*Brief*:
Return, from the listing below, each line where the word "background" appears.

*Recorded information*:
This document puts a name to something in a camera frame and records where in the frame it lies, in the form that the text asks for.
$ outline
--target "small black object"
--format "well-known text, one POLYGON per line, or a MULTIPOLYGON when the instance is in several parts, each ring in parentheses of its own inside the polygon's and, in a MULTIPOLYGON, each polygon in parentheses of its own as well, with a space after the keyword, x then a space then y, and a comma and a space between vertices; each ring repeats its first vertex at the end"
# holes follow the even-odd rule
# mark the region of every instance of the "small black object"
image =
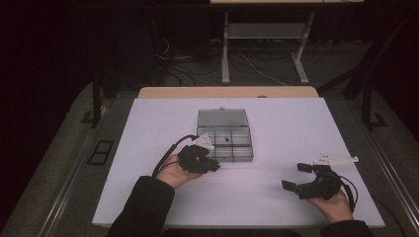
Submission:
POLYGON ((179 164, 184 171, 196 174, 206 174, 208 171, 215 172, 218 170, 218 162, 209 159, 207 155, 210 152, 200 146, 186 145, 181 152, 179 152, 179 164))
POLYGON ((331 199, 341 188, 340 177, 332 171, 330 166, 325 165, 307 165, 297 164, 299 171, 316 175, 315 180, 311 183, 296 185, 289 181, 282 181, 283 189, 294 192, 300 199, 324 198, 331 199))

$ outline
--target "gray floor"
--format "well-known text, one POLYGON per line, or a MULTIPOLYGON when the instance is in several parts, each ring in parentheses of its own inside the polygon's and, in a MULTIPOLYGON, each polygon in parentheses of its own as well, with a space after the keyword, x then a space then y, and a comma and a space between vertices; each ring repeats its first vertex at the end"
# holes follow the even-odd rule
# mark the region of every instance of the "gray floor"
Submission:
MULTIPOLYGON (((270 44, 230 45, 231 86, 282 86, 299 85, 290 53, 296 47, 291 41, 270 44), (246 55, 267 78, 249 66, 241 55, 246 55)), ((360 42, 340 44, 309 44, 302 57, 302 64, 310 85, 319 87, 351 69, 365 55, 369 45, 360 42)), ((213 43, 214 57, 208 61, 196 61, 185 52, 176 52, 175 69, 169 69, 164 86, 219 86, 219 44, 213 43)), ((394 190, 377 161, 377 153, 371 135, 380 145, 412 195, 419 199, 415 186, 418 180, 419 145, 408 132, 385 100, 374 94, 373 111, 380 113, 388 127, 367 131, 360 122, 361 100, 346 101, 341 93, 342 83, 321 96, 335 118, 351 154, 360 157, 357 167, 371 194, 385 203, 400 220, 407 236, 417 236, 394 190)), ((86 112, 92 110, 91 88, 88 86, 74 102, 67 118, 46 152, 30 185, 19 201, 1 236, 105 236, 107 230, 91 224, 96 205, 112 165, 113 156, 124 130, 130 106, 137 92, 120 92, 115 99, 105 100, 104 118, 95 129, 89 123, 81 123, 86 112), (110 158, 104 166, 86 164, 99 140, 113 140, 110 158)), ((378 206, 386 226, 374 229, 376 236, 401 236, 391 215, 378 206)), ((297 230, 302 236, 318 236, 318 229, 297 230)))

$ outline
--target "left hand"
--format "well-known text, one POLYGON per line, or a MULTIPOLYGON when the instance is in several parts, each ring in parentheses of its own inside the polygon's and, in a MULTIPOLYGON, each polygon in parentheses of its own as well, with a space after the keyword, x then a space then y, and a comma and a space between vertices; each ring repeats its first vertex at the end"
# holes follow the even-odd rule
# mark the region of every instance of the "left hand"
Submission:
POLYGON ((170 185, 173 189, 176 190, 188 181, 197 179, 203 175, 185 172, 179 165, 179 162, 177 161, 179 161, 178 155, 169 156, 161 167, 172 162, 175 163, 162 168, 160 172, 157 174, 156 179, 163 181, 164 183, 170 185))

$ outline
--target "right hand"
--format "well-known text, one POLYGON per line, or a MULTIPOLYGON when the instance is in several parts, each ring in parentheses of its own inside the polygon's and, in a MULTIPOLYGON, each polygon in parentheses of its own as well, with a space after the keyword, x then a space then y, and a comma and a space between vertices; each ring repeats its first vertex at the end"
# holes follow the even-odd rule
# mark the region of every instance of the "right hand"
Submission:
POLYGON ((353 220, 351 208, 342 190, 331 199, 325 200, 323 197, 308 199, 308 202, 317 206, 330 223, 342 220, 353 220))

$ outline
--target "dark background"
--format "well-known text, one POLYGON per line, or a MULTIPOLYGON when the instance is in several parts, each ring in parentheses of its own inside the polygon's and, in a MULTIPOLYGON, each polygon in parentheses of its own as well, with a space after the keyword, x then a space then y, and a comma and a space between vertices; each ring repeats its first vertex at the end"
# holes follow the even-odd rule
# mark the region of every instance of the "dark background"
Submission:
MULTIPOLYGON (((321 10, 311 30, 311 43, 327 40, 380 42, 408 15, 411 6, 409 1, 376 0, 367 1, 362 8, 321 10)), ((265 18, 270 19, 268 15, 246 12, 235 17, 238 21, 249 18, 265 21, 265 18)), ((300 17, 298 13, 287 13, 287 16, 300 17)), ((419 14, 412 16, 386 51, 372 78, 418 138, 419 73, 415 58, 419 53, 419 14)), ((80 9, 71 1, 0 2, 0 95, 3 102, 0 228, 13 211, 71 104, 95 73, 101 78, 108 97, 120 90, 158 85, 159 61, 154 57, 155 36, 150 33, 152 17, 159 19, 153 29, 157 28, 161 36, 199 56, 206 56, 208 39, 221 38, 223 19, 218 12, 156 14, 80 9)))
==
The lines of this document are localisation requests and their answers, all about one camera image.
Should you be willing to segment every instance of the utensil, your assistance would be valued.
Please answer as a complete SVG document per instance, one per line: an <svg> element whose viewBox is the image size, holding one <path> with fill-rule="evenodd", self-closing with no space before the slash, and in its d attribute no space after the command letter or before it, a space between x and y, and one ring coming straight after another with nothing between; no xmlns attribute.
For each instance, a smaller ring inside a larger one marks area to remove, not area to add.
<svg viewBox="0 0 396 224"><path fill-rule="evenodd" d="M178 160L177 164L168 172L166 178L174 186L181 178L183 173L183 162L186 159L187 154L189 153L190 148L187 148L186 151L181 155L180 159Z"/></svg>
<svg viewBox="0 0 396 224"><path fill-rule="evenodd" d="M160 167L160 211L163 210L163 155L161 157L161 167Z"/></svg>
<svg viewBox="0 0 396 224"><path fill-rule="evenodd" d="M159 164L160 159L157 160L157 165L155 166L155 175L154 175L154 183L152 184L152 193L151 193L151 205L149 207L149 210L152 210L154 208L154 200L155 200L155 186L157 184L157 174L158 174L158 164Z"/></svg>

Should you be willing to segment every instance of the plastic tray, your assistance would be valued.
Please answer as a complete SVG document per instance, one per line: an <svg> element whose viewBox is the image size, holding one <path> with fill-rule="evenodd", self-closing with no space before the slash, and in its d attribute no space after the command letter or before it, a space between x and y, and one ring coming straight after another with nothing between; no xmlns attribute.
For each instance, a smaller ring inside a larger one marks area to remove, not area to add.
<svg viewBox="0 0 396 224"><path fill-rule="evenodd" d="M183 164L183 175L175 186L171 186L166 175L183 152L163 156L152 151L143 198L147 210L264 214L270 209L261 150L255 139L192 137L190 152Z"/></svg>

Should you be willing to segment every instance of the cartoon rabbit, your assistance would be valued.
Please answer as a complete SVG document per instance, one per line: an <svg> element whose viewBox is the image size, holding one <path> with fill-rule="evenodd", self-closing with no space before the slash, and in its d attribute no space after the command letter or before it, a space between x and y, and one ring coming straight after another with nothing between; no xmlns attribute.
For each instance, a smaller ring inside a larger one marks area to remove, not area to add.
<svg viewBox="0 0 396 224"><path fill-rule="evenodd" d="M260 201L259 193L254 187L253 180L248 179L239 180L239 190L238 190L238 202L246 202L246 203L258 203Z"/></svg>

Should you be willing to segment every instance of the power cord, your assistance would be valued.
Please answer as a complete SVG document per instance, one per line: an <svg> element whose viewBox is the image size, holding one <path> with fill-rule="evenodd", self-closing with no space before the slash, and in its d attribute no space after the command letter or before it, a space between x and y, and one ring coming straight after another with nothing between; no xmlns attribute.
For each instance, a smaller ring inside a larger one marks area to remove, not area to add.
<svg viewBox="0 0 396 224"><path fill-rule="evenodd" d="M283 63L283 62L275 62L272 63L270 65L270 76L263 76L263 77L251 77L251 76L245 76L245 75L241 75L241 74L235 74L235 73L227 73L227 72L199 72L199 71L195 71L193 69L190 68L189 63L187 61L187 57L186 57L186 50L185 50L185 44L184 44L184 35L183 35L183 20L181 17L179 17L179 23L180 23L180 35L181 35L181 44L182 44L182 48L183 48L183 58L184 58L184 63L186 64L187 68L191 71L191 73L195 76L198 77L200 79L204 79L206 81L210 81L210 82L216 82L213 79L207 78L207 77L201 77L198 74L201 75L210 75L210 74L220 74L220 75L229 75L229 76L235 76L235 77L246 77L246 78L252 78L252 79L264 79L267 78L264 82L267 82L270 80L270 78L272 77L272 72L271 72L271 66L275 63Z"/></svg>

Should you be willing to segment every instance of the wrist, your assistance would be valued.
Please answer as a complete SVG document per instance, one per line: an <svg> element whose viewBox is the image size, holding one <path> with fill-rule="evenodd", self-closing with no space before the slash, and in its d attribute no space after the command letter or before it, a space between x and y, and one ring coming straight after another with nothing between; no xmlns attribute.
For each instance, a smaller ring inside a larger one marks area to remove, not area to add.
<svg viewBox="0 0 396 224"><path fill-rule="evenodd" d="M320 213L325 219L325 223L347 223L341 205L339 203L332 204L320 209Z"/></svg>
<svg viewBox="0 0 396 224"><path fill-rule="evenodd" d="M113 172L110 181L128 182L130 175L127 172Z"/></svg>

*Response area*:
--target "dark background"
# mark the region of every instance of the "dark background"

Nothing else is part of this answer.